◆ Required work:
Give the data below again exactly as it stands. Omit the pictures.

◆ Information supplied:
┌──

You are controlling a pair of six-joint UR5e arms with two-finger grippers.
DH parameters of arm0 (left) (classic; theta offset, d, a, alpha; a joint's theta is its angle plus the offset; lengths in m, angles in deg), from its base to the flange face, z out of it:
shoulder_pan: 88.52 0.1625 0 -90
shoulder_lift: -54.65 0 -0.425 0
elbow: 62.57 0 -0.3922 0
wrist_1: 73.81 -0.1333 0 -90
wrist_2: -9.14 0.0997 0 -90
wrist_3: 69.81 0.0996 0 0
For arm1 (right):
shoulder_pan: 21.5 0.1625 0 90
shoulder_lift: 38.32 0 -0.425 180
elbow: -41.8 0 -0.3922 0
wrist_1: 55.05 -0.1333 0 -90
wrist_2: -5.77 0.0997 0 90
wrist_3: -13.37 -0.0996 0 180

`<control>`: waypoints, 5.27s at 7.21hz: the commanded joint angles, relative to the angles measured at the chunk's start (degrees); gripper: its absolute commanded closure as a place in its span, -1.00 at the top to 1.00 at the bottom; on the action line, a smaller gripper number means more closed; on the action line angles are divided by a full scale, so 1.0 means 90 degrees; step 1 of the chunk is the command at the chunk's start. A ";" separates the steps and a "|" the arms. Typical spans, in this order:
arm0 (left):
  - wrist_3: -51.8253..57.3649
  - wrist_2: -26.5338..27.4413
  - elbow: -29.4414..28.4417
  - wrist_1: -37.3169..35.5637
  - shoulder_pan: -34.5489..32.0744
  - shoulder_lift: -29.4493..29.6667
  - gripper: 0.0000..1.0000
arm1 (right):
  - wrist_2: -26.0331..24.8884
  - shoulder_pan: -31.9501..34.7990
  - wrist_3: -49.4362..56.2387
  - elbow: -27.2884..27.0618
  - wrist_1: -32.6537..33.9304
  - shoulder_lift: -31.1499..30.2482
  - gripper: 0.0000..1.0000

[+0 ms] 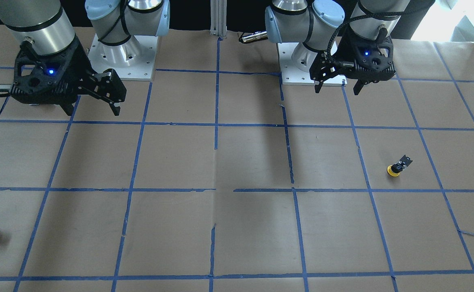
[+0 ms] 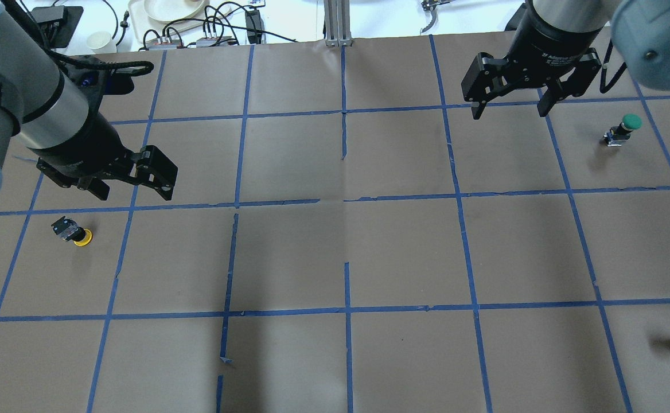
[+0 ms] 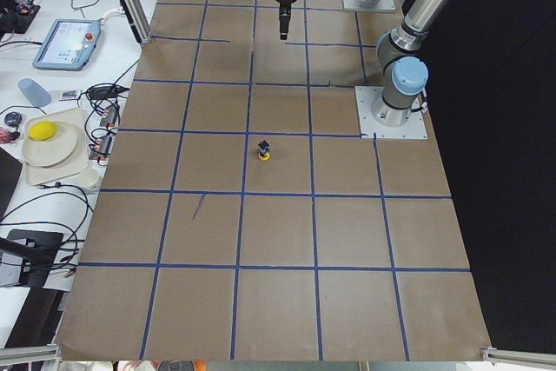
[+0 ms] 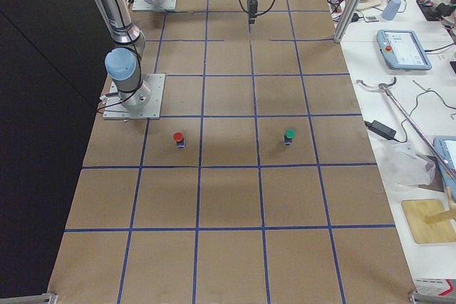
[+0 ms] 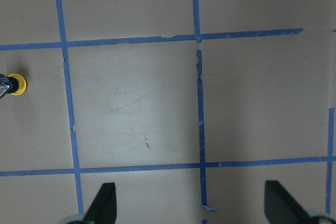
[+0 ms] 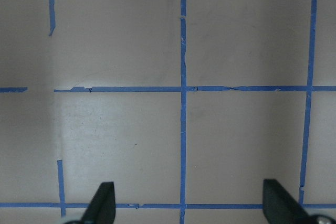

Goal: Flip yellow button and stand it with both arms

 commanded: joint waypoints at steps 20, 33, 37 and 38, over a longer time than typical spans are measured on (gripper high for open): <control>0.6526 0.0525 -0.0322 -0.1824 0.3444 0.2566 0.99 | 0.0007 0.0034 0.0010 -0.0003 -0.0065 0.0005 1.00; 0.7787 0.0154 0.0999 -0.3605 0.3435 0.2918 0.40 | 0.0007 0.0034 0.0019 -0.0012 -0.0065 -0.0005 1.00; 0.7691 0.0154 0.1116 -0.3586 0.3444 0.2860 -0.96 | -0.0002 0.0034 0.0029 -0.0003 -0.0036 0.0005 1.00; 0.7458 0.0135 0.1048 -0.3402 0.3425 0.2715 -0.97 | -0.0002 0.0034 0.0039 -0.0012 -0.0045 0.0014 1.00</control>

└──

◆ Answer box:
You are controlling a pair of six-joint UR5e arms with two-finger grippers.
DH parameters of arm0 (left) (classic; theta offset, d, a, alpha; a joint's theta is its angle plus the offset; lengths in m, angles in deg), from its base to the flange face, z out of it:
shoulder_pan: 88.52 0.1625 0 -90
shoulder_lift: -54.65 0 -0.425 0
elbow: 62.57 0 -0.3922 0
wrist_1: 73.81 -0.1333 0 -90
wrist_2: -9.14 0.0997 0 -90
wrist_3: 69.81 0.0996 0 0
For arm1 (right):
shoulder_pan: 21.5 0.1625 0 90
shoulder_lift: 38.32 0 -0.425 180
elbow: -41.8 0 -0.3922 0
wrist_1: 55.05 -0.1333 0 -90
wrist_2: -5.77 0.0997 0 90
wrist_3: -13.37 -0.0996 0 180

`<control>`: waypoints, 5.27s at 7.21hz: the commanded joint angles, relative to the angles measured at the chunk's start (degrees); gripper: its absolute commanded closure as a place in its span, -1.00 at the top to 1.00 at the bottom; on the action line, a smaller gripper number means more closed; on the action line angles are divided by a full scale, so 1.0 means 90 degrees; step 1 of the chunk is the command at the chunk's start. A ";" separates the steps and a "|" the arms. Typical spans, in this order:
arm0 (left):
  - wrist_3: -51.8253..57.3649
  - wrist_2: -26.5338..27.4413
  - elbow: -29.4414..28.4417
  - wrist_1: -37.3169..35.5637
  - shoulder_pan: -34.5489..32.0744
  - shoulder_lift: -29.4493..29.6667
  - gripper: 0.0000..1.0000
arm1 (right):
  - wrist_2: -26.0331..24.8884
  - shoulder_pan: -31.9501..34.7990
  - wrist_3: -49.4362..56.2387
  - elbow: -27.2884..27.0618
  - wrist_1: -32.6537..33.9304
  - shoulder_lift: -31.1499..30.2482
  - gripper: 0.0000..1.0000

[+0 ms] 
[+0 ms] 
[+0 ms] 
[+0 ms] 
[+0 ms] 
[+0 ms] 

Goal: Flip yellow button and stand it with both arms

 commanded: joint waypoints at steps 20, 33, 37 and 38, over a longer time than typical spans are measured on (gripper high for open): <control>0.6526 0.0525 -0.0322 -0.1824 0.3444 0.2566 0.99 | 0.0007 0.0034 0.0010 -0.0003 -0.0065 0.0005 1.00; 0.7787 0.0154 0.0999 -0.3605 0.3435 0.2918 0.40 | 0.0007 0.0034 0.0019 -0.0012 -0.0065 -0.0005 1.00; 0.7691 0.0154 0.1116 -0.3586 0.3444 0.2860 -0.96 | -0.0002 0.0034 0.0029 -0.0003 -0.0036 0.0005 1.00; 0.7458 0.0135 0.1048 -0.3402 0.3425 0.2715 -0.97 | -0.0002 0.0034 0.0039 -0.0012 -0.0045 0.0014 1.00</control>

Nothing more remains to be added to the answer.